START Input

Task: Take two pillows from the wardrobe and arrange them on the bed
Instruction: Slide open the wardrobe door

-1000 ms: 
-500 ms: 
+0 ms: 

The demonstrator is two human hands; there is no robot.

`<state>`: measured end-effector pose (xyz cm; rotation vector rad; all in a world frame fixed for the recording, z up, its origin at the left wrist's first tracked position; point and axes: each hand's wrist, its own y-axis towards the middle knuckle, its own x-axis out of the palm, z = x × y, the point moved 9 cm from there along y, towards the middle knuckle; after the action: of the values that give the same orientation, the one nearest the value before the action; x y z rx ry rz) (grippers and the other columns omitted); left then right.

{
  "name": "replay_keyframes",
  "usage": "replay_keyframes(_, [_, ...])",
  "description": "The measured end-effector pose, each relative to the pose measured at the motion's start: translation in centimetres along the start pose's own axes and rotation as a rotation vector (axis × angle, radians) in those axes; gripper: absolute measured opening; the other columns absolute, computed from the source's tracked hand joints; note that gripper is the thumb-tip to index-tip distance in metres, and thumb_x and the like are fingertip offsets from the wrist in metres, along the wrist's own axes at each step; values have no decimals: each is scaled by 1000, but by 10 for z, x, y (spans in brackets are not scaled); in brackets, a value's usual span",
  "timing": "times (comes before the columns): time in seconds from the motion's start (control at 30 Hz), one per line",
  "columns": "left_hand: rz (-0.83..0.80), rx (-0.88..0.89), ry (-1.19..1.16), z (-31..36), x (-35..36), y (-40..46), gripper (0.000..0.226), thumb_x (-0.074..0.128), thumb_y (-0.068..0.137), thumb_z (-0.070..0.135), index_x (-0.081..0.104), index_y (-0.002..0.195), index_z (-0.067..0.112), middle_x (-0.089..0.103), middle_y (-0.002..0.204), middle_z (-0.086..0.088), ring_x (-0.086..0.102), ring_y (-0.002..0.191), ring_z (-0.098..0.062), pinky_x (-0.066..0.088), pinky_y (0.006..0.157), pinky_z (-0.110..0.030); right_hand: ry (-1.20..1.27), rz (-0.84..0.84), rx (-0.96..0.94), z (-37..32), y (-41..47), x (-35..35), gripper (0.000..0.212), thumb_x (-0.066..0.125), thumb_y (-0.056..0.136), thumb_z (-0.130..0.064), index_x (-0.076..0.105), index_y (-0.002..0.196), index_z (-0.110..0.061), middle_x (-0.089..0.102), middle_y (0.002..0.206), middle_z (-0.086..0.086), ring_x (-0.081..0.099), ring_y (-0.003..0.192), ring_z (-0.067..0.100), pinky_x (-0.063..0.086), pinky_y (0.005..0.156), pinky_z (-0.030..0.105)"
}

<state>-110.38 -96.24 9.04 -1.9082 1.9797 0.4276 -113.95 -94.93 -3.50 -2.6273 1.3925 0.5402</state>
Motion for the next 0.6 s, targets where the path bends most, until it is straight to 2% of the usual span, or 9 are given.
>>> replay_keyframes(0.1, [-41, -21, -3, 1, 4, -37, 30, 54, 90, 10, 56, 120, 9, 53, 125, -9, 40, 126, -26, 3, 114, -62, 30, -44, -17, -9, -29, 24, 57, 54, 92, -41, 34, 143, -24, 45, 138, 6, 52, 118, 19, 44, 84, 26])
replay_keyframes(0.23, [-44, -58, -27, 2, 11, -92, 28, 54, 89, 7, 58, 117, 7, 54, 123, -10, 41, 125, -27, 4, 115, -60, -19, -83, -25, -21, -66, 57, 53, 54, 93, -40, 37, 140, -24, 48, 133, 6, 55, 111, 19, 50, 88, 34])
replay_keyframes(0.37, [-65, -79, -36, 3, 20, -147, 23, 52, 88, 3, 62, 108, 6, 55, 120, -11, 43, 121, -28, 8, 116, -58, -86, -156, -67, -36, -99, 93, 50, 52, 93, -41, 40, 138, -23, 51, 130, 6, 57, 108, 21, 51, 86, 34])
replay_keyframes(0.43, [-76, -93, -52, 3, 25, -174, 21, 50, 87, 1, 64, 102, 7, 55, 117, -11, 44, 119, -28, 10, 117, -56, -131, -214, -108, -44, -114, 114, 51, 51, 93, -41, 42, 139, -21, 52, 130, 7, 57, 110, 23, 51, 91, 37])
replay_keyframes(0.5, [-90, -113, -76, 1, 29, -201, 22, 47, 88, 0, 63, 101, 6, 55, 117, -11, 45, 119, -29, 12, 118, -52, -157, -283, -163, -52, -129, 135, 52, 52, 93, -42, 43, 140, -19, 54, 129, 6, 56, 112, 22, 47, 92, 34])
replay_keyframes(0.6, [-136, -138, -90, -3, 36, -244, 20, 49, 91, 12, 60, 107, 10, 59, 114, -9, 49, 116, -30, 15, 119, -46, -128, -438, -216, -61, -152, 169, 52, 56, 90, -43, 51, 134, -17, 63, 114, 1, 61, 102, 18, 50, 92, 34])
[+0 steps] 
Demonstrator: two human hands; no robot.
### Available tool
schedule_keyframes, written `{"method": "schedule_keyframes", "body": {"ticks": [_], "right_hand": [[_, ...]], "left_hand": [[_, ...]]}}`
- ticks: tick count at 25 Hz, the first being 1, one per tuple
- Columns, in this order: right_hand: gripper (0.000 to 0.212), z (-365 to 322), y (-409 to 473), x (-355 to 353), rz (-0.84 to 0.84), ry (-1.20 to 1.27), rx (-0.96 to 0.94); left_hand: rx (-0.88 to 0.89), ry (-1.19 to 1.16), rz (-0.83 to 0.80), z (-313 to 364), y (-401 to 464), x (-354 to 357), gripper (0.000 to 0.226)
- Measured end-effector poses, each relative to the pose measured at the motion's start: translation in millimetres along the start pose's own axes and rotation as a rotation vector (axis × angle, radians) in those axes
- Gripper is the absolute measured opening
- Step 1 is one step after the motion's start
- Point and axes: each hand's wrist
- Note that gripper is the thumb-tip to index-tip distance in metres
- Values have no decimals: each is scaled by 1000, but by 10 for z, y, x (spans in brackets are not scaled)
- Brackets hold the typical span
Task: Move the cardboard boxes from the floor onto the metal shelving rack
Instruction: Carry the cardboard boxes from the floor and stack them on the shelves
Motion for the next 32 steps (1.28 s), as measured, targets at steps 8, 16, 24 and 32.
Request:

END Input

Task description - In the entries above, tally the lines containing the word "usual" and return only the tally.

Output for this exercise - 2